Input records.
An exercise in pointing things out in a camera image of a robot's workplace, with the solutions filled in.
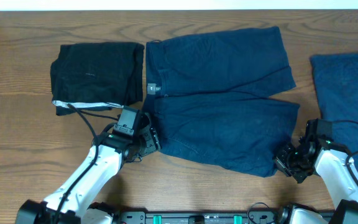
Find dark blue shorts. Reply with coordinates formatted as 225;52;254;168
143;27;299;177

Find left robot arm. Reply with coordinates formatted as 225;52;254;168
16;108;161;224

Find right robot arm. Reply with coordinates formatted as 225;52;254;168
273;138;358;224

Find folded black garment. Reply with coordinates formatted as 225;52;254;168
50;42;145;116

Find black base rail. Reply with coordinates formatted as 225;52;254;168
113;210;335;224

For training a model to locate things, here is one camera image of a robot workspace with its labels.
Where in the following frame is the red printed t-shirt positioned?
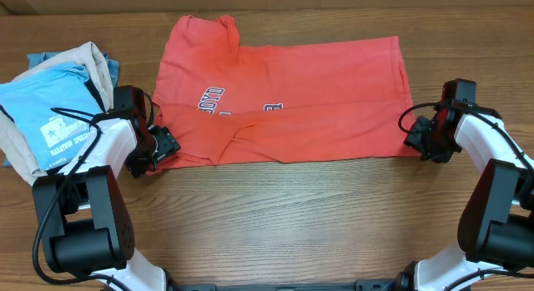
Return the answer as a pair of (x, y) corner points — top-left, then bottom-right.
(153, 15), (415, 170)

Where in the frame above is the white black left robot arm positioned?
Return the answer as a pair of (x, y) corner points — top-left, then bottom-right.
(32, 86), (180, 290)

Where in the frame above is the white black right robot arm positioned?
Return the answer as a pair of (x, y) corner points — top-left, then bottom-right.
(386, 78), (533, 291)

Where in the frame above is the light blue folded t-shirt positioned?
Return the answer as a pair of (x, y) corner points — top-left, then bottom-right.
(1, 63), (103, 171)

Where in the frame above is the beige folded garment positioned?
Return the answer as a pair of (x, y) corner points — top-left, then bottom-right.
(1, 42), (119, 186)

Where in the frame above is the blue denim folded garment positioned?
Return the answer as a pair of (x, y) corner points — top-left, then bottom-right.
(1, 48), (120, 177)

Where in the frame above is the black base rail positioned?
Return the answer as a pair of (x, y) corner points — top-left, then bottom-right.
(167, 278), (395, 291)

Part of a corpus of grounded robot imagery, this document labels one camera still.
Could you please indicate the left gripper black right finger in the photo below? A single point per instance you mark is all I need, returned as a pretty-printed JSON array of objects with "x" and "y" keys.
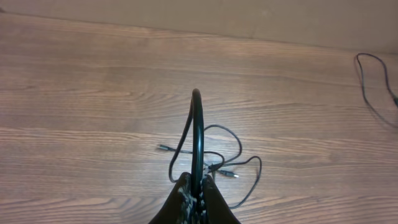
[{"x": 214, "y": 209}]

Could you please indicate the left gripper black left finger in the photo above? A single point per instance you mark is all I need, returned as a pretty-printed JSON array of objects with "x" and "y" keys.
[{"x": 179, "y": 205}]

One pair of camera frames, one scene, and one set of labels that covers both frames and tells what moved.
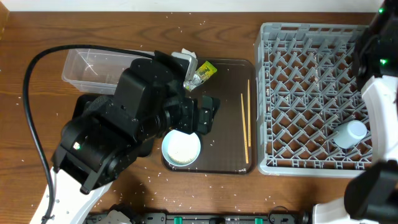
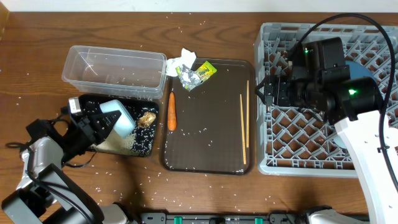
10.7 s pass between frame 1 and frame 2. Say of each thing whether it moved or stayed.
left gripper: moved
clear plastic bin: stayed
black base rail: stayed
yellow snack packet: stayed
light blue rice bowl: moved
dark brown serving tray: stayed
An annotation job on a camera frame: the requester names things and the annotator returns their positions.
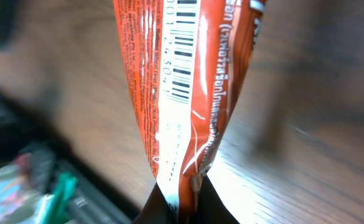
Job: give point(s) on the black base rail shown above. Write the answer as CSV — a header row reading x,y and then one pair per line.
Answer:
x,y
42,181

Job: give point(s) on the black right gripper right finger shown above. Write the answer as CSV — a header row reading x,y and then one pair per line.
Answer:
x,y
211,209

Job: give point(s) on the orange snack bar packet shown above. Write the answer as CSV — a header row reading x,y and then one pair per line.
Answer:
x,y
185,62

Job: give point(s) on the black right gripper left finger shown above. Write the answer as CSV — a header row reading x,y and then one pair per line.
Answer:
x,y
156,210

---

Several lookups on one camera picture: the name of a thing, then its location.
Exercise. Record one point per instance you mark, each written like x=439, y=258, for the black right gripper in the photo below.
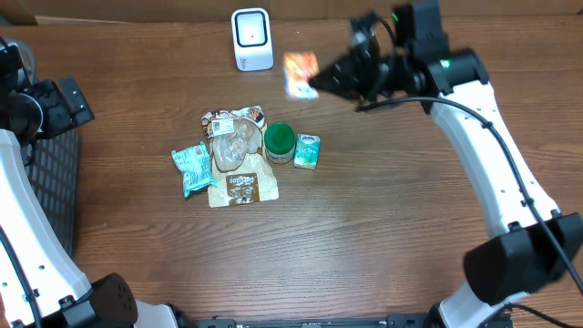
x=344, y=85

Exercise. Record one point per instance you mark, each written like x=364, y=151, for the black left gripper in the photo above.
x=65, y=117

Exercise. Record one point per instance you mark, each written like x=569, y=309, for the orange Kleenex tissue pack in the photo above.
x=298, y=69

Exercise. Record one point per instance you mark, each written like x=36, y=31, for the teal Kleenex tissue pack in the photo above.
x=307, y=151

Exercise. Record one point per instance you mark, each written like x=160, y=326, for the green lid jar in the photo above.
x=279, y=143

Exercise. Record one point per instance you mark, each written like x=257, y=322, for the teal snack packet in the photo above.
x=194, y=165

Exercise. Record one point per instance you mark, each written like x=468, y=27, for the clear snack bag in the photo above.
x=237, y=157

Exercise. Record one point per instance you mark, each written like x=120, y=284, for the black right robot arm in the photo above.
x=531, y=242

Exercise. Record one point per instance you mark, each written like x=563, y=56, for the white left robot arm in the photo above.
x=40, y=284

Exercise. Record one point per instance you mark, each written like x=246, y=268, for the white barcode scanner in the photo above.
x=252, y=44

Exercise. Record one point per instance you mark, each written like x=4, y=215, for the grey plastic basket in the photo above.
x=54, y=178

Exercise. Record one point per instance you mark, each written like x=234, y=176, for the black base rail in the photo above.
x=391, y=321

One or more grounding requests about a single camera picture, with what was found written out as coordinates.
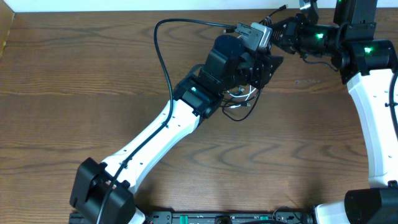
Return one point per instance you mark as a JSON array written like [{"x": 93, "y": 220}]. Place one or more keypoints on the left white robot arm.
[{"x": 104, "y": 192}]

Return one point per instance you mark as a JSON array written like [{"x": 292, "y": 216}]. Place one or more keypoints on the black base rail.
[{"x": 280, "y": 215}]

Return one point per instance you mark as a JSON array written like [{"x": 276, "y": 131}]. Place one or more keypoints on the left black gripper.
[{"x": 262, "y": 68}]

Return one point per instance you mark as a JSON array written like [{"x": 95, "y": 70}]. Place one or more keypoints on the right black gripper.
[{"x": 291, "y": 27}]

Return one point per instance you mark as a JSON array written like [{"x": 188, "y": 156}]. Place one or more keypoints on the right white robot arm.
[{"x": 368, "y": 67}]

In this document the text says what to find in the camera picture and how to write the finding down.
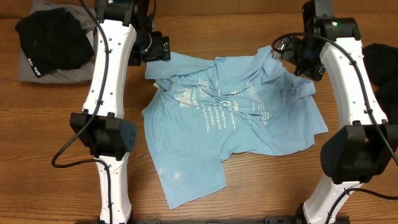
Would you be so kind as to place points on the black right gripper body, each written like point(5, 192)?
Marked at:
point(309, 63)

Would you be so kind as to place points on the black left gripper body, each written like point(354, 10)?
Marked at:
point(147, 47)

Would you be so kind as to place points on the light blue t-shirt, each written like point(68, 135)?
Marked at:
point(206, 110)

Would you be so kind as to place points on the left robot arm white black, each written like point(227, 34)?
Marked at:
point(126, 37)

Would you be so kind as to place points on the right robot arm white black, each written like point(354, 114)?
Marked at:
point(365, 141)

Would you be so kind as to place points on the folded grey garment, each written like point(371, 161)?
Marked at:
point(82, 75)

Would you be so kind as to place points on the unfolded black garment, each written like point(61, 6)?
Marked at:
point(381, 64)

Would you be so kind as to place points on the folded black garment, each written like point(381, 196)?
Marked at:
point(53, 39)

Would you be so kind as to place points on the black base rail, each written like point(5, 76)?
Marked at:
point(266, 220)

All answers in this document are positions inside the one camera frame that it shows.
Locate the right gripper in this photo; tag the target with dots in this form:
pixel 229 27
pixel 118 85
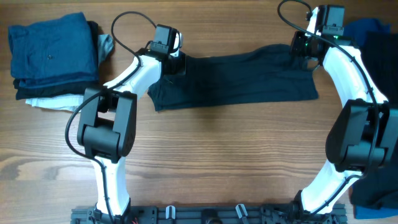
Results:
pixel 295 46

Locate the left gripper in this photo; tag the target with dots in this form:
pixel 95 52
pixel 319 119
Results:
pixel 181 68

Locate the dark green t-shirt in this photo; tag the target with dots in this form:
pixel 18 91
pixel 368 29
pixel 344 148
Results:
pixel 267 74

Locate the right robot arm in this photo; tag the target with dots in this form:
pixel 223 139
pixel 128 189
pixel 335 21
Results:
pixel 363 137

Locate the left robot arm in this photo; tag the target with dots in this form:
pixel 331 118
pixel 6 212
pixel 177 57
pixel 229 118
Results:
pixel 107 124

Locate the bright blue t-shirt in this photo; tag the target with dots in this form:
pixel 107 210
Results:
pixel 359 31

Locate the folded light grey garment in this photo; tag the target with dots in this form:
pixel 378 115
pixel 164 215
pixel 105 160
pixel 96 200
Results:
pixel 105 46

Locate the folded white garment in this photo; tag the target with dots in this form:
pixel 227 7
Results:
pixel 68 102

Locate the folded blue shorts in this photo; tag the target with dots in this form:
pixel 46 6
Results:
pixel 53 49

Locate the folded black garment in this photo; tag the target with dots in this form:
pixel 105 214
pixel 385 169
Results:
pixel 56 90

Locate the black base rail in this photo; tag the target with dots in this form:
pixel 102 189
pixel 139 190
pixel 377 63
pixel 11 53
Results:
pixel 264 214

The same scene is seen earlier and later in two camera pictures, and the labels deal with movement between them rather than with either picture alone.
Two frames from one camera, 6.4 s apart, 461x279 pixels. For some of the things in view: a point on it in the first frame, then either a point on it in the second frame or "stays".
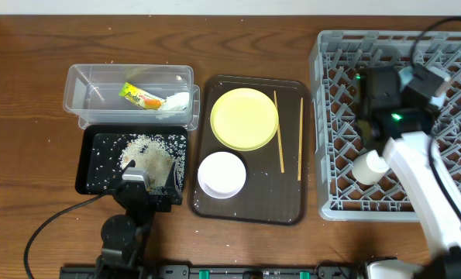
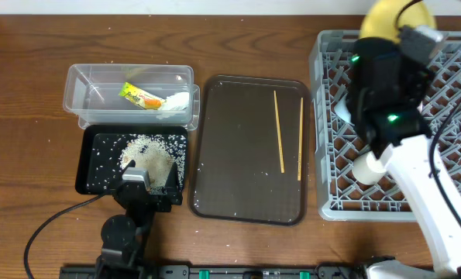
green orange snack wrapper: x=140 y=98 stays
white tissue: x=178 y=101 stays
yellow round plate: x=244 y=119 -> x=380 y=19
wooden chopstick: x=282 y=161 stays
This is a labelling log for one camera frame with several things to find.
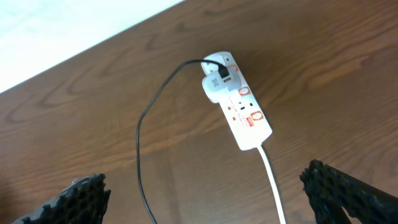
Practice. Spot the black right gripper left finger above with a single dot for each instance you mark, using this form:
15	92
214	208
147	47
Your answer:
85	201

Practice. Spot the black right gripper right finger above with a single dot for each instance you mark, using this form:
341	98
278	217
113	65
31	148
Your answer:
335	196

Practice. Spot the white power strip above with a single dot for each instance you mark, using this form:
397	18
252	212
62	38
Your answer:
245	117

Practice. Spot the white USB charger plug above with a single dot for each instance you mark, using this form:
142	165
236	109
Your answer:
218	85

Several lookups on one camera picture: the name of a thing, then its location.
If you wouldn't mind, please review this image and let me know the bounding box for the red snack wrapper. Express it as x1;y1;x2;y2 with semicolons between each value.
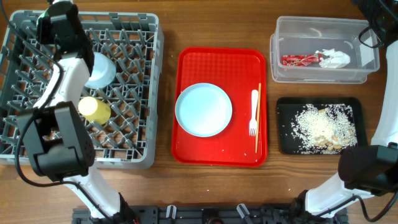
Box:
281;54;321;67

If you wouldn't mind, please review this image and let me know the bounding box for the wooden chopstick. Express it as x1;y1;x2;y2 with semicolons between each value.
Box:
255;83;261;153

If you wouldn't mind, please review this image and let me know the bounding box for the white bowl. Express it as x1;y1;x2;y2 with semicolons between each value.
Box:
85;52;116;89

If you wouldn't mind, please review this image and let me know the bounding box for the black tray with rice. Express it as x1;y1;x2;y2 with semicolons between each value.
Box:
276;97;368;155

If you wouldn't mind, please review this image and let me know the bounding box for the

==

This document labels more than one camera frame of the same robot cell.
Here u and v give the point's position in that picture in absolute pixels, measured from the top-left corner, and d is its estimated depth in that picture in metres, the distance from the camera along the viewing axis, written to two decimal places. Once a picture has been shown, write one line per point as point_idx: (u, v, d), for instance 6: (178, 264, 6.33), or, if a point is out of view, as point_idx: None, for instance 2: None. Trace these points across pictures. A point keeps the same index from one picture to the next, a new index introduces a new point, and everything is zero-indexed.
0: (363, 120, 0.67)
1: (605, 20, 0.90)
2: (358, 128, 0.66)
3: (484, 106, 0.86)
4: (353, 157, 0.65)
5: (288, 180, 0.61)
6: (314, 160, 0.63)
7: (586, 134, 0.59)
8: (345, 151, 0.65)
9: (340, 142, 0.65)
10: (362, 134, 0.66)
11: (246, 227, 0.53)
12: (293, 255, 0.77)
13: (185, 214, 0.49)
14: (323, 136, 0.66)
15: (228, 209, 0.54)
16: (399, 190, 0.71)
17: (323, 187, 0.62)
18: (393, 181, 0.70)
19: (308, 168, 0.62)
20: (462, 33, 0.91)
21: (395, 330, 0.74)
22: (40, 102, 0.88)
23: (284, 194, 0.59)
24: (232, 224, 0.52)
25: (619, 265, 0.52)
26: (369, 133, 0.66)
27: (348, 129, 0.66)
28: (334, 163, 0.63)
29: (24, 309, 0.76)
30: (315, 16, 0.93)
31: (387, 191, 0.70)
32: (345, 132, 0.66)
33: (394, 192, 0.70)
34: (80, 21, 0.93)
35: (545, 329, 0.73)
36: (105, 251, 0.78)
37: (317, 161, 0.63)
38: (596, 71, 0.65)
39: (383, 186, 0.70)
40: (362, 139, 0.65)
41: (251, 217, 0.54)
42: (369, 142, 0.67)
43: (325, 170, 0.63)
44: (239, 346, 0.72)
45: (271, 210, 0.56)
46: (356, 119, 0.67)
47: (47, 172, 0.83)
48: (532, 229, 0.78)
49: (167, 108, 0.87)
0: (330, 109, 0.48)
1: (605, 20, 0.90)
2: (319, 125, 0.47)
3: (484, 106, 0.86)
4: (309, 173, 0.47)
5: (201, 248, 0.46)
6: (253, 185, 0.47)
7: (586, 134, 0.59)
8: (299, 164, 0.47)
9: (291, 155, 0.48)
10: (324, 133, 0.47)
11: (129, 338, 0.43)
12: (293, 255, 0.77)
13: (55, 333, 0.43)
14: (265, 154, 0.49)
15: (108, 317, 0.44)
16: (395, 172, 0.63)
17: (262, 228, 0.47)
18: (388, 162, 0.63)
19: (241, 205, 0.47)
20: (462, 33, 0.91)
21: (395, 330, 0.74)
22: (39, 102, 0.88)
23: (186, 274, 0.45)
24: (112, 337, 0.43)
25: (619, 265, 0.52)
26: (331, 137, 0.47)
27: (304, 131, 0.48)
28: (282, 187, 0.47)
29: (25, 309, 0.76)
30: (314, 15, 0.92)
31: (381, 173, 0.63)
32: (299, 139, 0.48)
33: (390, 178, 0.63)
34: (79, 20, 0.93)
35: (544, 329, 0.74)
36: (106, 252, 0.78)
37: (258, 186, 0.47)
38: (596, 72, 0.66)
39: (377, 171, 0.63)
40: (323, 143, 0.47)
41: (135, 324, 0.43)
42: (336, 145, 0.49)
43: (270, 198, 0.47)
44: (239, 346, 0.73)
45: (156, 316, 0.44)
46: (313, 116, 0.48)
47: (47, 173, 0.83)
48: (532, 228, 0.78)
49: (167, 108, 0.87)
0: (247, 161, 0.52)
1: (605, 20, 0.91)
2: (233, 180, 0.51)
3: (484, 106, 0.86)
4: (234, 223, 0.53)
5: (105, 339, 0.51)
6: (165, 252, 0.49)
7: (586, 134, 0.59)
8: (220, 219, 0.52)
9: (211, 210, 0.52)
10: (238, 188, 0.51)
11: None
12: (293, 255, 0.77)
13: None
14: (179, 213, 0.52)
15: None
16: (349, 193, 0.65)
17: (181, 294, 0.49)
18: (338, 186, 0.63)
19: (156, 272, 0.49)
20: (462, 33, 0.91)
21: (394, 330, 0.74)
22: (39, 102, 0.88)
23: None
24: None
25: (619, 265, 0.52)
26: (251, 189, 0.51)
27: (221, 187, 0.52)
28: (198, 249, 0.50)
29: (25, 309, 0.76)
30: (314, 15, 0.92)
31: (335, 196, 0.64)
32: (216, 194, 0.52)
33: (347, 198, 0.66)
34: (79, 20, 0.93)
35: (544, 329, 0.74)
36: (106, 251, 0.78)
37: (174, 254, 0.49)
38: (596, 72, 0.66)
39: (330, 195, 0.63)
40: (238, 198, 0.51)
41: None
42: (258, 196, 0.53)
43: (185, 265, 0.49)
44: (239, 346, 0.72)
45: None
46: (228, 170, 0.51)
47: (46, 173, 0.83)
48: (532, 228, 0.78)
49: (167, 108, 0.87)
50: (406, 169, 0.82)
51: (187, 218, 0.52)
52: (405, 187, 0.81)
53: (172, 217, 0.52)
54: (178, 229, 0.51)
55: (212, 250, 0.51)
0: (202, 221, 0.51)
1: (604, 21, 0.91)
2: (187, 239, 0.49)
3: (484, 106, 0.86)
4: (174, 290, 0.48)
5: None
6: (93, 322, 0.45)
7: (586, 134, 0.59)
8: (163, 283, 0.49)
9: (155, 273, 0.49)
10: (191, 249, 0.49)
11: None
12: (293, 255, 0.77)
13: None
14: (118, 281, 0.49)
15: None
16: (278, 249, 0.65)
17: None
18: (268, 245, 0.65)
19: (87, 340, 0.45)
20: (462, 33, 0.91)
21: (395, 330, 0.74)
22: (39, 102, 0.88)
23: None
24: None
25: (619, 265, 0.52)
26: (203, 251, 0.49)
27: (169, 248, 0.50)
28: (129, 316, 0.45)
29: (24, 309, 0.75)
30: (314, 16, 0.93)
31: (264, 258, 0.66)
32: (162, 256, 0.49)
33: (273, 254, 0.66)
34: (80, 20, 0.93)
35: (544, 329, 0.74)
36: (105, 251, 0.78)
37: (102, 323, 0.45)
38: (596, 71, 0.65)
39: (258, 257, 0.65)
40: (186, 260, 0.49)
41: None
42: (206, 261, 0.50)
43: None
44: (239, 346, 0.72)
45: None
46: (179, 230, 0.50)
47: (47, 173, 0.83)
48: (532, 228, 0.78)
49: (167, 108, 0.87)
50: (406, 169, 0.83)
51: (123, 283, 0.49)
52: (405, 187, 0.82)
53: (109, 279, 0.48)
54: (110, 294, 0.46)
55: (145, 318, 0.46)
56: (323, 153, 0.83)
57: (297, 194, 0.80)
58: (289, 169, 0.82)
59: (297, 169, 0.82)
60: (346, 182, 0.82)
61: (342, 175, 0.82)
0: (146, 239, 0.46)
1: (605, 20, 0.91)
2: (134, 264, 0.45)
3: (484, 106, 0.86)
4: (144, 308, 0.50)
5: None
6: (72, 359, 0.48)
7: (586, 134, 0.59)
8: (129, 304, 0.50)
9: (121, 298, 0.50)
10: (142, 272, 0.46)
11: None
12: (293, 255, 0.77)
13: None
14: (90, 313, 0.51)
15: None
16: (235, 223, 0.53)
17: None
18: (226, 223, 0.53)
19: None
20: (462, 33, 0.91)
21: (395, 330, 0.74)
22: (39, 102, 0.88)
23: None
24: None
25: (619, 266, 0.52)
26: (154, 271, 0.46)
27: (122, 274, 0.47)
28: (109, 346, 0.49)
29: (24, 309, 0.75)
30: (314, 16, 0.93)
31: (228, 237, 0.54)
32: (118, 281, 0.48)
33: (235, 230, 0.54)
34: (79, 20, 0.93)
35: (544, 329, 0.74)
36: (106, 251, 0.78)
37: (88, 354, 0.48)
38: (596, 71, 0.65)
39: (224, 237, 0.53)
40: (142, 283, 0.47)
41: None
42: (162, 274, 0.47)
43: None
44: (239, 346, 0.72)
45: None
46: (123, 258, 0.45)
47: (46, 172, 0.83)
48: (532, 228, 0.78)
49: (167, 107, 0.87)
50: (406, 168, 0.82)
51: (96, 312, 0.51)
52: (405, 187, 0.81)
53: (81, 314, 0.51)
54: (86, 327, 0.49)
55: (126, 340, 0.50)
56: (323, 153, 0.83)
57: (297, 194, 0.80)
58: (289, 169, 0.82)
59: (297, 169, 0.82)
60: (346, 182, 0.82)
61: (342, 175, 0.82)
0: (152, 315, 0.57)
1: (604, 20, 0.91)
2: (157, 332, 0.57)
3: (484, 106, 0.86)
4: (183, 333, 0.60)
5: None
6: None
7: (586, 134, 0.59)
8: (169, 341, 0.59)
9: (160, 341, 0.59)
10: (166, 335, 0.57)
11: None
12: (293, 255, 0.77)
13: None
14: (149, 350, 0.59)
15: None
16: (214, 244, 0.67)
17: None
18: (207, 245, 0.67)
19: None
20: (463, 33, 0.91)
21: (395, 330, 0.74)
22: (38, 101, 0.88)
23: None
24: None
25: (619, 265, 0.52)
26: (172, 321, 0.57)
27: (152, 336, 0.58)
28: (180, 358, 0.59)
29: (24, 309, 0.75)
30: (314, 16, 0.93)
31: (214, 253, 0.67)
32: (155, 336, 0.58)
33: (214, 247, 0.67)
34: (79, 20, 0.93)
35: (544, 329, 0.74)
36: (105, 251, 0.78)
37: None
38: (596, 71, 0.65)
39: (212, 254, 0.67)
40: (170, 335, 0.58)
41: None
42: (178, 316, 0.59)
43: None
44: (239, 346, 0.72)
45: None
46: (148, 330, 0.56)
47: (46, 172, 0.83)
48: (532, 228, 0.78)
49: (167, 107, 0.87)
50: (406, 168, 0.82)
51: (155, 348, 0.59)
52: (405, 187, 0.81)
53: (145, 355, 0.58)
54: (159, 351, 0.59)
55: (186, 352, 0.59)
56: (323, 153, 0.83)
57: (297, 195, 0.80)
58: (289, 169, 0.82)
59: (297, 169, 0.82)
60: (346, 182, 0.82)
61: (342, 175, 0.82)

Work to be completed. Set the pictures aside and reproduce exactly the lines above, from the line holding "right white robot arm." through the line holding "pixel 319 119", both included, with nothing else.

Answer space.
Return one point per instance you mark as a JSON array written like [{"x": 188, "y": 156}]. Place one or more keypoints on the right white robot arm.
[{"x": 368, "y": 67}]

In this document the text says what to find in the camera picture and how to write the finding down.
Would you be so kind as to place points on the black right gripper body, each written like point(5, 192)?
Marked at:
point(309, 63)

Would you be so kind as to place points on the black left gripper body, each written like point(354, 10)?
Marked at:
point(147, 47)

Would you be so kind as to place points on the light blue t-shirt, each written like point(68, 135)?
Marked at:
point(206, 110)

Would you be so kind as to place points on the left robot arm white black, each written like point(227, 34)?
Marked at:
point(126, 37)

Would you be so kind as to place points on the right robot arm white black, each written like point(354, 114)?
Marked at:
point(365, 141)

Would you be so kind as to place points on the folded grey garment, each written like point(371, 161)?
Marked at:
point(82, 75)

Would you be so kind as to place points on the unfolded black garment, each written like point(61, 6)?
Marked at:
point(381, 64)

Would you be so kind as to place points on the folded black garment, each written like point(381, 196)?
Marked at:
point(53, 39)

Would you be so kind as to place points on the black base rail, each written like point(5, 76)?
Marked at:
point(266, 220)

All answers in this document are positions inside the one camera frame that it shows.
Locate the right gripper in this photo; tag the target with dots in this form:
pixel 229 27
pixel 118 85
Results:
pixel 295 46

Locate the left gripper in this photo; tag the target with dots in this form:
pixel 95 52
pixel 319 119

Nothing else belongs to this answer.